Home Country Supervisor’s Perspective

Home country supervisors care about sharing information because, in order to supervise an institution effectively, they need to know what business that institution is conducting and how the institution is conducting it. Increasing numbers of banks are expanding their operations across borders. Consequently, supervisors no longer have the same kind of access to the full range of such banks’ books or the information on their operations that they had in a simpler time when banks confined their activities to domestic operations. The principle of consolidated supervision is widely accepted as the appropriate standard by which to supervise banks that operate internationally. Both the home and host jurisdictions are reassured by the fact that some supervisor is looking to see that such institutions are operating both safely and soundly and in conformance with the law. Consolidated supervision depends, to a large extent, on good information about the financial condition and activities of these institutions.

How does the home country supervisor effectively supervise when a bank operates in many countries around the world? There are many different ways. One way is that home country supervisors can ask for and receive information directly from the bank. Home country supervisors can ask for information on the bank’s operations and the operations of its subsidiaries or its affiliates regardless of where they are located. In the United States, supervision is based on on-site examination. U.S. examiners may go to other countries and actually look at the books and records of a branch or a subsidiary operating in that jurisdiction.

There are, however, impediments to getting information either directly from the bank or through on-site visits because local laws may impose restrictions on the bank regarding the transmission of information to the home country supervisor. Some countries do not allow foreign supervisors to enter and examine local entities, even when the local entity is headquartered in another country or owned by a financial institution in another country. Moreover, serious impediments to effective supervision arise from bank secrecy legislation. Some jurisdictions seek to attract business precisely on the basis that they can afford high protection for customer information, and customers may feel very confident about placing their money or investments in those jurisdictions because of the bank secrecy requirements.
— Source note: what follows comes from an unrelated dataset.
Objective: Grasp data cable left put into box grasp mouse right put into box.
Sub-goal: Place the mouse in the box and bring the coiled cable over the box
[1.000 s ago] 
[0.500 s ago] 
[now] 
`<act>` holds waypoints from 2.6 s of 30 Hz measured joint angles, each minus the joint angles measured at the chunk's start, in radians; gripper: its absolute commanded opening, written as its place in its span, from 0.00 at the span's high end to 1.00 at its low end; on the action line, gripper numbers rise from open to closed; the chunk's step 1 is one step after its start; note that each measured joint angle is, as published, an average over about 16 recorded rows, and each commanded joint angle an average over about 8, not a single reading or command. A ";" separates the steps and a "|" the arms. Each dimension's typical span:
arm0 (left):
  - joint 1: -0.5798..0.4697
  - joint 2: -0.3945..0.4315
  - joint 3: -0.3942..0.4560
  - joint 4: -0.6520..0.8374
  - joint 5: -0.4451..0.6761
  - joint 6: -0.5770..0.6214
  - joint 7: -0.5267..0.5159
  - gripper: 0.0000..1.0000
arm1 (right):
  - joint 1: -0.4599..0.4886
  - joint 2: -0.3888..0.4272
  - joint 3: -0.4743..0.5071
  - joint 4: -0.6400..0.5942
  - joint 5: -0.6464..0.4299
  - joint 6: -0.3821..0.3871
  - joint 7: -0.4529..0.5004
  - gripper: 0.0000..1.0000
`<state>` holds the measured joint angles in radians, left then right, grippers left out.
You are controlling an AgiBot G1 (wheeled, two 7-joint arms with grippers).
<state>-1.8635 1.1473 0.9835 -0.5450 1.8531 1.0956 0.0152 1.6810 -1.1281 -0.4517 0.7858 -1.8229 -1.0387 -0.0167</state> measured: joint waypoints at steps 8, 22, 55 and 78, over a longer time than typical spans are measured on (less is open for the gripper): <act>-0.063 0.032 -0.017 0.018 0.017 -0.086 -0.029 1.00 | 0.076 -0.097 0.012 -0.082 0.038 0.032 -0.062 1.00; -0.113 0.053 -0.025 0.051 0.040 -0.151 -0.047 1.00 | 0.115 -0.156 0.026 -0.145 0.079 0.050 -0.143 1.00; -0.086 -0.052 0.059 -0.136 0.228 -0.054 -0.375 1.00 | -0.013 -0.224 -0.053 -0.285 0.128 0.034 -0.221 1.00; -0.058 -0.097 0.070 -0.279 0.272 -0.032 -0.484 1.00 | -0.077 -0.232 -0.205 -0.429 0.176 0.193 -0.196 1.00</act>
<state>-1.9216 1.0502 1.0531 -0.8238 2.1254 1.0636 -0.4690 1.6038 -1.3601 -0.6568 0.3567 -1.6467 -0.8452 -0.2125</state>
U.S. supervisors think that these kinds of local impediments, especially bank secrecy requirements, should not be allowed to interfere with effective, consolidated supervision on a worldwide basis. Such impediments create serious safety and soundness problems if the home country supervisor is not able to obtain information on the foreign operations of its own institutions. They also raise the possibility that certain institutions might use those local secrecy laws not for legitimate reasons of customer confidentiality, but for illegitimate reasons, for example, to hide the criminal activities of customers. Any customer that is acting in a criminal capacity has no legitimate right to expect confidentiality. The U.S. supervisors view these kinds of impediments to the sharing of information as serious issues that should be addressed—whether the impediment is between the institution and the home country supervisor, concerns the home country supervisor’s ability to conduct examinations on-site, or derives from a restriction in the local law preventing the local supervisor from sharing information with the home country supervisor. These impediments are under discussion in the Basle Committee on Banking Supervision. Supervisors are trying to understand and deal with the practical aspects of these problems—how to ensure that they are able to exercise consolidated supervision when local law may give rise to these kinds of restrictions.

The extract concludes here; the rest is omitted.